Now, historically speaking, the Camaro wasn’t just a kick-ass piece of Detroit iron; it also was responsible for an entire genre of music. Camaro rock ruled the 1970s, with enough bong-packing tape-deck noise to frighten mustache-cultivating mellow-rock weenies and nascent punk rockers alike with the serious goods: AC/DC, Sabbath, Montrose, Zeppelin, BOC. You know: rock ’n’ roll.

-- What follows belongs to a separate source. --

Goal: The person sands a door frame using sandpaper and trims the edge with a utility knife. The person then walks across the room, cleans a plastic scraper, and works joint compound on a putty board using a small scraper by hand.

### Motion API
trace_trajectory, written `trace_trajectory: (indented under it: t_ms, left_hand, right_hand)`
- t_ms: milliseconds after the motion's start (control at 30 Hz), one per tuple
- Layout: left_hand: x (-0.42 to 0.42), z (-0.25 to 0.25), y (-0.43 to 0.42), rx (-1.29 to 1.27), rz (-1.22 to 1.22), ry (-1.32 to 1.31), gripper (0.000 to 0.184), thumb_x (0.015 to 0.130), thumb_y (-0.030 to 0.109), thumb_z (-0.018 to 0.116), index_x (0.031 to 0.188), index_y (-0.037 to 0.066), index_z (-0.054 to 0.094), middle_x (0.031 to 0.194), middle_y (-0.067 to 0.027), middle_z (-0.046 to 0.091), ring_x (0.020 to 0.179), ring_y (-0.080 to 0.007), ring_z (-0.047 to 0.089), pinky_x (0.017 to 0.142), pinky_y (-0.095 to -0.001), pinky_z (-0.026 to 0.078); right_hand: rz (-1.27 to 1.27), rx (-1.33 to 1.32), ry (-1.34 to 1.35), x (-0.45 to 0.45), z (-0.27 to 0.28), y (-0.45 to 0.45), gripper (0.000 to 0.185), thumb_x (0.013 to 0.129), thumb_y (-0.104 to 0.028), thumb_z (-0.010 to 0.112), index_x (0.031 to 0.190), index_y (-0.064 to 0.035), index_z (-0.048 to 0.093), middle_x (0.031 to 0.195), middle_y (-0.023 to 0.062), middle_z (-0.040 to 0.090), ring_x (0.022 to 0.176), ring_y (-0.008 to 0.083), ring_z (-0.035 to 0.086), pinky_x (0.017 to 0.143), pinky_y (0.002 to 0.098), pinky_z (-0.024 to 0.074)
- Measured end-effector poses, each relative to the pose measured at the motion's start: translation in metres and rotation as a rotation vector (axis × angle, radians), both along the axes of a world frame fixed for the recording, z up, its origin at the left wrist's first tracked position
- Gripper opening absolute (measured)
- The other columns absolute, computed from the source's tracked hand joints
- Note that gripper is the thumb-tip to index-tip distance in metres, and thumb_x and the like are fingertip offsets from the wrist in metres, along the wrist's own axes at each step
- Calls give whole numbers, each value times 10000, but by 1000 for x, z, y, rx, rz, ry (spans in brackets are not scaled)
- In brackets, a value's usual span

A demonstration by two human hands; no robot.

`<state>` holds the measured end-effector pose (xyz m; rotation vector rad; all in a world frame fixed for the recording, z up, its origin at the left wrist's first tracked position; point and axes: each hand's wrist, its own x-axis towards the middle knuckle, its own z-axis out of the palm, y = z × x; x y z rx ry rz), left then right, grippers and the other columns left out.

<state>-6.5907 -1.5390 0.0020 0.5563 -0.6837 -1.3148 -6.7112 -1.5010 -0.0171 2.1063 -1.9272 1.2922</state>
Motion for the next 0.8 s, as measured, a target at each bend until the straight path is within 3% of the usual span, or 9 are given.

All right, already. Please forgive me for jabbering like a toasted chimpanzee about this thoroughly mind-roasting backyard beer-bust buttrock band (yep, alliteration blows, so pass the bongos, Bunky) I saw in the middle of, like, 11 combos at Old Ironsides. The occasion was a Wednesday-night release party for The Roundup, a fine 19-song compilation on SN&R contributor Eddie Jorgensen’s The Americans Are Coming label, which likely will go into hiatus for the rest of this calendar year.
The lineup was impressive, with lots of texture-driven post-folk (Sean Hayashi and Spider Silk Dress), unabashed prog (Scene Index and Swims) and 4AD-style architectural Anglophilia (Throckmorton and the Evening Episode). Plus Th’ Losin Streaks tore it up, Anton Barbeau sang sweet duets with Allyson Seconds, and I am told Didley Squat and the great Pets played, too. But I couldn’t hold out, it being a weeknight and all.
A little short of midway through the evening, this quartet of scruffs who looked like they’d stepped out of a circa-1973 Robert Crumb comic about disaffected stoner youths took the stage and proceeded to tear into a short set of the best Bic-flickin’ buttrock this scribe’s heard in several moons, or at least since Magnolia Thunderfinger broke up. They had attitude, they sounded reasonably baked, and they were a total crackup to watch. And, oh yeah, the band’s name is Hot Pistol. You really should check it out. The band’s next gig is Saturday, March 4, at the Owl Club in Roseville, and its Web address is www.hotpistol.com.
Speaking of mustache cultivation, former resident and singer-songwriter Bob Cheevers exerted a huge influence on the local music scene in the 1980s and early 1990s, before he left Sacramento for Nashville. Cheevers’ singer-songwriter showcases at various venues around town—Malarkey’s, the Fox & Goose and Café Montreal—were instrumental in pointing a number of area players away from Paul Westerberg-style punk expressionism toward a more traditionally narrative Townes Van Zandt approach to putting songs together. Occasionally, Cheevers visits town, and he’ll be at Marilyn’s on K for the Americana Ramble with Richard March next Wednesday night, March 1, with Sal Valentino, David Houston and a few other fine pickers along for the ride. The show starts at 7:30 p.m., the address is 908 K Street, it’s a 21-and-over venue, and $8 will get you in.